From Norway to the United States, via Switzerland and England, announcements by central banks that they raise their key rates once again fall one after another. Some, like in the US, are slowing down. Others, faced with inflation, do not let their guard down.
Fifth consecutive increase in the key interest rate of the Bank of Norway
The Bank of Norway, as expected, proceeded Thursday with the fifth consecutive hike in its key rate, which jumped 0.25 points to 2.75%, and hinted at a continuation of monetary tightening into the first quarter of 2023.” The Monetary Policy Committee believes that a higher key rate is still needed to limit inflation The central bank said in a statement. After three vigorous hikes of 0.5 points, then another one of 0.25 points, the Bank of Norway is thus following the roadmap it has set itself by continuing its monetary tightening, but with a more moderate amount to take account of the economic slowdown. ” The forecast for the Norwegian economy is more uncertain than normal, but if the economy develops as expected, the key rate will be around 3% next year “, estimated the governor of the bank, Ida Wolden Bache.
A 3.5% increase in the Bank of England’s key rate
The Bank of England (BoE) on Thursday raised its key rate to 3.5%, the highest since October 2008, to contain inflation which is close to 11% and despite a UK economy in recession. However, it has slowed the pace of monetary consolidation. The BoE’s Monetary Policy Committee (MPC) voted to ” an increase in the reference rate of 0.5 percentage points “, indicates the British institute in a statement, which is below the level of 0.75 points of the previous month, even if” further increases may be required ».

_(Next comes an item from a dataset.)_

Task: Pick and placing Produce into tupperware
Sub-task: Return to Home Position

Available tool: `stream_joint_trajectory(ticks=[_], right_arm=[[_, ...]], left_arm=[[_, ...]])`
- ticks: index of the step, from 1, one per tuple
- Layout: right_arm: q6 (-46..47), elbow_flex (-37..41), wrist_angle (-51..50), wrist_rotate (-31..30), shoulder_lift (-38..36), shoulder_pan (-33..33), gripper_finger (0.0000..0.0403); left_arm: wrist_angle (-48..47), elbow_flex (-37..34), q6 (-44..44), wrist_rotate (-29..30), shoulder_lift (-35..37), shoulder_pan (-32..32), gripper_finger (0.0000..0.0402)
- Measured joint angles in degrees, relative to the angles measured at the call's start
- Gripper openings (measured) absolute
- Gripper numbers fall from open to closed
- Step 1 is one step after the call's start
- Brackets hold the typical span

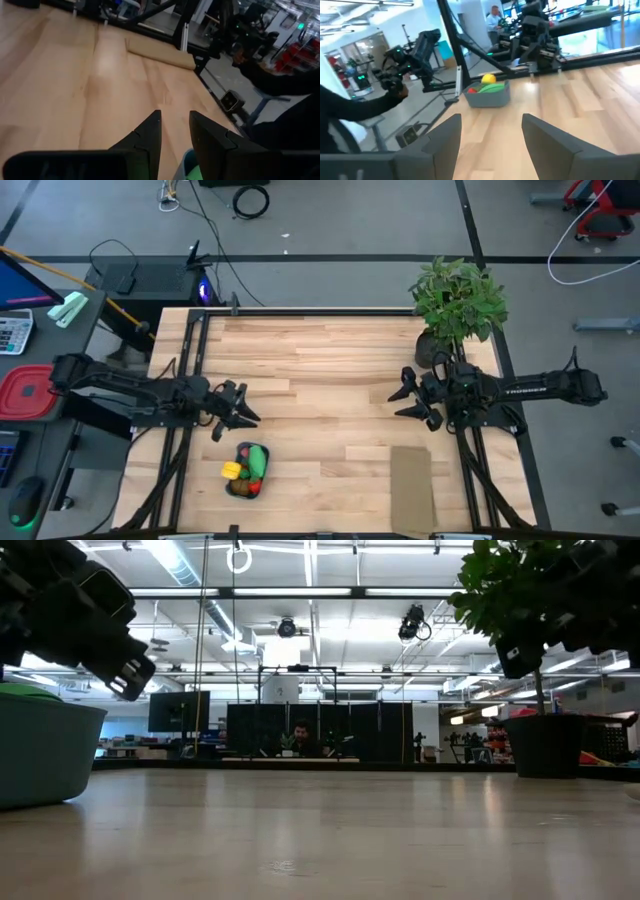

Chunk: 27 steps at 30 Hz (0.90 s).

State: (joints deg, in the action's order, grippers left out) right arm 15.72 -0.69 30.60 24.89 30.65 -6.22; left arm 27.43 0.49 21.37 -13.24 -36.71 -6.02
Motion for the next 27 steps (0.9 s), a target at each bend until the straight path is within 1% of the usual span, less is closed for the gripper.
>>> stream_joint_trajectory(ticks=[3, 6, 7, 13, 27], right_arm=[[-0.76, 0.11, -1.39, -3.73, 0.04, 0.0, 0.022], [0.1, 0.11, -5.15, -8.8, 0.14, 0.01, 0.022], [0.74, 0.11, -6.51, -9.64, 0.17, 0.0, 0.022], [4.14, 0.11, -12.79, -9.84, 0.18, 0.01, 0.022], [3.83, 0.12, -13.37, -9.84, -0.2, 0.01, 0.022]], left_arm=[[-0.14, 0.0, -2.6, 0.09, 0.07, 0.0, 0.0107], [-1.47, 0.0, -2.51, 0.11, -0.02, 0.0, 0.0107], [-2.14, 0.0, -2.43, 0.11, -0.02, 0.0, 0.0107], [-6.67, 0.0, -2.47, 0.12, -0.04, 0.0, 0.0107], [-6.88, -0.02, -2.52, 0.12, 0.54, -0.32, 0.0107]])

Switzerland continues to tighten its monetary policy
Also on Thursday, Switzerland raised its key rate by 50 basis points to 1%, continuing to tighten its monetary policy despite the recent deceleration in inflation in Switzerland. She has ” somewhat slowed down in recent months, settling at 3% in November. However, she stays well above the range that the Swiss National Bank (SNB) equates to price stability “. Its aim is that inflation does not exceed 2%. The SNB has slightly lowered its inflation forecast for 2022, to 2.9%, from the 3% forecast at its last quarterly meeting in September. By contrast , kept it at 2.4% for 2023 and raised it to 1.8% for 2024 (up from 1.7% previously).The SNB had already raised the key rate by half a percentage point in June and three-quarters in Sept. And, like the Fed, it should continue into 2023. « It cannot be ruled out that further rate hikes will be needed.warned its president, Thomas Jordan.

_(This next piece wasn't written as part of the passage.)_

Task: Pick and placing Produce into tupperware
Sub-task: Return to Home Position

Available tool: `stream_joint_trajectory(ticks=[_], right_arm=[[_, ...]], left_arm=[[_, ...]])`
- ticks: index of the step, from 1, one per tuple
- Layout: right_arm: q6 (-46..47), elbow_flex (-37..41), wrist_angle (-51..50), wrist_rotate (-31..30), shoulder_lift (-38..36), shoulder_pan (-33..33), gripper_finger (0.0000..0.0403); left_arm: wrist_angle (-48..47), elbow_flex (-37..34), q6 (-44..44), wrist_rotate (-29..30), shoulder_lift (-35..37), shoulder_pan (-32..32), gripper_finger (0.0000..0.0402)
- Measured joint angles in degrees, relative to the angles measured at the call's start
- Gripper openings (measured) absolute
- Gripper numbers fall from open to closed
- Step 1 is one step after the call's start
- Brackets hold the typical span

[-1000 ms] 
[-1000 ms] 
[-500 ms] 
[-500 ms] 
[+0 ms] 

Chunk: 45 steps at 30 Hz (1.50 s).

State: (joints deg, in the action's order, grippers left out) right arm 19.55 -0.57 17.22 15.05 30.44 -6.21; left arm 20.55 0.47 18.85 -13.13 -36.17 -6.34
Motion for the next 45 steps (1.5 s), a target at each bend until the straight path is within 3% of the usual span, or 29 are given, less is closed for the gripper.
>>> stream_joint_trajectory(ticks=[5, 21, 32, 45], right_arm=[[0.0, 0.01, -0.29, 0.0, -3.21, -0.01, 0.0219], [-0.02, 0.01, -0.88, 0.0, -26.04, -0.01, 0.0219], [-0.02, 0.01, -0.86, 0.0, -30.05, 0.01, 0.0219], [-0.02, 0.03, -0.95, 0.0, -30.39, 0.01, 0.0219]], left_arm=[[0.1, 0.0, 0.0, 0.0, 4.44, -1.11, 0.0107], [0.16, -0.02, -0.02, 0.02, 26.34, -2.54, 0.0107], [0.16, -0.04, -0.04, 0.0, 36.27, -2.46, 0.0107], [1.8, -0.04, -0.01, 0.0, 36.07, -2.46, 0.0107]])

In the US, the Fed is cautiously slowing pace
In the United States, the Fed on Wednesday raised the main interest rate by half a percentage point, after raising it by three quarters of a point the previous four times, to control the country’s highest inflation in 40 years. This is now in the range of 4.25 to 4.50%. This is the highest level since 2007. And the Fed has warned that it is not time to stop yet: further hikes” it will be appropriate “, specified the institution. The Fed’s key rate was, until March, between 0 and 0.25%, a minimum level intended to support the economy during the Covid crisis by stimulating consumption.
The Turkish central bank continues to lower its key interest rate
For Unlike other world economies, the Turkish central bank lowered its key policy rate for the fourth consecutive month from 10.5% to 9% on November 24, despite inflation. After this drop, the central bank’s board still estimated that the reference rate had arrived” sufficiently in view of the growing risks to global demand “, the institution said in a press release. President Erdogan, who says he favors growth and jobs over price stability, had warned he wanted to see” single-digit rates by the end of the year Interest rates fell from 19% in September to 14% in December last year. Stable this year until the summer, they have been lowered every month since then, while inflation has accelerated at the same time. The State, who will re-elect next June, claims, alone against everyone, that high interest rates favor inflation.

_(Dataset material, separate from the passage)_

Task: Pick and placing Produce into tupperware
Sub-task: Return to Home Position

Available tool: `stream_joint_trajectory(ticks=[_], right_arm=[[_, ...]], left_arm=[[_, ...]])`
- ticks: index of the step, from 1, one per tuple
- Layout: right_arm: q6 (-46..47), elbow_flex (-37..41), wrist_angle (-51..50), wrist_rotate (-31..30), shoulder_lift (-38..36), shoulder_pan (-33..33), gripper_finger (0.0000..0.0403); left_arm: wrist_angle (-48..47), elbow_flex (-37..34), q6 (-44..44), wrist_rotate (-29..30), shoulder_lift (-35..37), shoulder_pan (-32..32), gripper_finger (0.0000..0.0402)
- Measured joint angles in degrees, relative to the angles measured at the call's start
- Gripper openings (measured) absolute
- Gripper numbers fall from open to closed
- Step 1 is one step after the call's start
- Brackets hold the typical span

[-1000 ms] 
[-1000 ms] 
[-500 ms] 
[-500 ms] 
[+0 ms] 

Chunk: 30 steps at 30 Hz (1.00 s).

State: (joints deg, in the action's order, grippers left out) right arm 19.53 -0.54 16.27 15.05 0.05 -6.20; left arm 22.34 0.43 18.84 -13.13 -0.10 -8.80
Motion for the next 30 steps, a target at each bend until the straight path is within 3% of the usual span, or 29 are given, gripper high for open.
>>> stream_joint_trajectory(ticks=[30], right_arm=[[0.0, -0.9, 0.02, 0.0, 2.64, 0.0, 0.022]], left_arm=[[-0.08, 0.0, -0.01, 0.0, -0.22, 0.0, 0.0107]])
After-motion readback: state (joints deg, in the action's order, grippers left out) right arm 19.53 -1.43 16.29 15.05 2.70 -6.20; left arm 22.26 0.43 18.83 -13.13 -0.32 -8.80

Expected half a percentage point in the Eurozone
0.50 percentage points is also the increase that should be announced this Thursday by the European Central Bank, after two increases” jumbo by 0.75 points in September and October. This would be consistent with the inflation curve which in November fell slightly in the euro area (the 19 countries that have adopted the single currency), to 10%, against 10.6% in the previous month, thanks to a standstill in energy costs. According to Carsten Brzeski, an analyst at ING bank, the impact of rate hikes on the real economy is already significant, because the tightening of credit conditions had been anticipated so that ” average rates on loans to businesses and households have increased significantly ». In any case, ” we are waiting for a strong message from the central bank that further rate hikes are needed and that it is too early to expect rates to hike yet warns Franck Dixmier, global director of bond management at Allianz Global Investors. Because the rise in prices remains very far from the 2% target set by the monetary institution.